Interestingly, REV3L was recently implicated in protecting interstrand crosslink-stalled forks from EXO1 mediated degradation, by forming the protexin complex with SCAI⁷⁰. As this role appeared not to involve MAD2L2, while we report here a MAD2L2-dependent role for REV3L in protecting HU-stalled forks from MRE11-dependent degradation, this would imply that REV3L acts in different complexes, with either SCAI or MAD2L2, to protect stalled forks against different nucleases.

Overall, our data reveal that MAD2L2/REV3L supports the progression of replication of undamaged DNA, both under unchallenged and challenged conditions, and is a critical component of the fork protection machinery. We propose a model (Fig. 7d) whereby REV1 is not essential for replication fork progression under unperturbed conditions but becomes critical under replication stress, where it supports MAD2L2/REV3L-mediated fork protection with accompanying fork restart. This function of MAD2L2/REV3L is important because it prevents genomic instability arising from DNA replication stress, known to drive cancer development and progression. Notably, REV1- Polζ was recently identified to have a protective and mutagenic role in BRCA1/2 mutant cancer cells by filling in PRIMPOL-dependent ssDNA gaps that arise in these cells upon replication fork stalling at SMUG1-mediated DNA lesions⁵⁴. Abolishing this gap filling role with an inhibitor that disrupts the interaction between REV1 and MAD2L2/REV3L is toxic to these HR-deficient cancer cells, including to PARP inhibitor-resistant BRCA1 mutant cells.
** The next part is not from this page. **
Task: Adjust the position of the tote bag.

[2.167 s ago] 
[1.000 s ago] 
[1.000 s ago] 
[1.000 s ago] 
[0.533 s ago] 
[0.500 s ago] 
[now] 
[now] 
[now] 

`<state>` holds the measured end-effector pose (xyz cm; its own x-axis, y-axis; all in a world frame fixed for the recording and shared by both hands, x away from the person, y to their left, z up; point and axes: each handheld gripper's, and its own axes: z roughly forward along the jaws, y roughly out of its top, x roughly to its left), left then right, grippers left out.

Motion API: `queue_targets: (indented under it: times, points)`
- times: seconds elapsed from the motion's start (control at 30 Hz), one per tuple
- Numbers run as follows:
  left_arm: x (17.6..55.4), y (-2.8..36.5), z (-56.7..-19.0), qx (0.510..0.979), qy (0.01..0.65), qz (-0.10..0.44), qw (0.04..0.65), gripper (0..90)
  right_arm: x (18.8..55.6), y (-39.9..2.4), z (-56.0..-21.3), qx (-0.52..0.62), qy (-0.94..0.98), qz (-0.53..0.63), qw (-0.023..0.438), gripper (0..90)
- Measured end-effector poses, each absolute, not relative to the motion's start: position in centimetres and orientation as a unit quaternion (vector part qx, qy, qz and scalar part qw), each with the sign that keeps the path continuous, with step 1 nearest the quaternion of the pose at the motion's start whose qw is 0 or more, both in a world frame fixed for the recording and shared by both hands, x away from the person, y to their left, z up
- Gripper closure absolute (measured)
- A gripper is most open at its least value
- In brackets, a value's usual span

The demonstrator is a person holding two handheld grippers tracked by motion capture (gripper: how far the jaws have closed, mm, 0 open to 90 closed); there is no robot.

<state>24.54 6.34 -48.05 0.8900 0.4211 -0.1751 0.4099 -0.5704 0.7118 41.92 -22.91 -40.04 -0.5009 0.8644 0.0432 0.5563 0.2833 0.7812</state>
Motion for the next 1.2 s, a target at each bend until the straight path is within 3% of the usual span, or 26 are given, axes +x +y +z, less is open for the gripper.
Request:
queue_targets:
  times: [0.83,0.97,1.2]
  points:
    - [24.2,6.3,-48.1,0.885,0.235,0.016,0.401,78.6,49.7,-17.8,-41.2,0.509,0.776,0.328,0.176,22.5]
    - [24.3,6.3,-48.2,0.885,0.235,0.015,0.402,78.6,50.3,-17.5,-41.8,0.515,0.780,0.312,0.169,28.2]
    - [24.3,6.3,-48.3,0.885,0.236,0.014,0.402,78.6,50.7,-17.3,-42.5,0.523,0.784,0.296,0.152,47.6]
Our identification of a role for MAD2L2/REV3L in fork protection and fork restart in absence of DNA lesions, such as upon nucleotide reduction, suggests a wider potential for MAD2L2/REV3L inhibition, or for exploiting MAD2L2/REV3L expression status, in cancer treatment, that would be worth to explore.

Methods

Cell culture

293 T, HeLa, BJ-hTERT and RPE1-hTERT cell lines were obtained from ATCC. RPE1-hTERT TP53-/- cells were a kind gift of D. Durocher⁷¹. All cells were maintained in Dulbecco’s modified Eagle’s medium (DMEM) supplemented with 10% fetal calf serum (FCS, Sigma), 100 U ml⁻¹ penicillin, 100 μg ml⁻¹ streptomycin, and 2 mM L-Glutamine (Gibco, Life Technologies), at 37 °C in a humidified atmosphere with 5% CO₂. All cell lines were routinely tested for mycoplasma contamination and scored negatively.

Gene editing

For CRISPR/Cas9-mediated gene knockout, sgRNA sequences were cloned into a pLentiCRISPRv2 plasmid according to standard protocols⁷². The CRISPR-Bac system⁷³ was used to generate conditional knockout HeLa cells for MAD2L2, REV3L and REV1. Briefly, a piggyBac cargo vector containing a doxycycline-inducible Cas9 and hygromycin resistance gene was co-transfected with a plasmid expressing the X1-piggyBac transposase. A second cargo vector, expressing sgRNAs targeting MAD2L2, REV3L, REV1, or intergenic regions as controls, the reverse-tetracycline TransActivator (rtTA), and a gene conferring resistance to G418, was also cotransfected. A total of 10 µg of plasmid DNA at a 1:1:2 ratio of PB_rtTA_sgRNA to PB_tre_Cas9 to X1_transposase was used. Transfections were done using Lipofectamine 2000 (Thermo Fisher Scientific) according to manufacturer’s instructions. Cells were subsequently selected on hygromycin (500 µg ml⁻¹, Gibco) and G418 (700 µg ml⁻¹, Gibco) for 7 to 12 days. Upon treatment with 2 µg ml⁻¹ doxycycline, polyclonal cell populations stably express Cas9, rtTA, and the sgRNA. All functional assays were performed after 6 days of doxycycline treatment, with the exception of survival assays and complementation experiments that involved a total of 12 days or 5 days of doxycycline treatment, respectively (see below). For lentiviral production, 293 T cells were transfected with 10 µg plasmid DNA¹⁸. For shieldin depletion, HeLa cells were transduced with pLentiCRISPRv2 sgRNA lentiviruses targeting SHLD1, SHLD2 or SHLD3. Loss of protein was verified by immunoblotting when antibodies were available. Shieldin gene disruption was confirmed by PCR amplification and TIDE analysis⁴⁷ and/or quantitative real-time PCR. For gene editing information, see Supplementary Data 1.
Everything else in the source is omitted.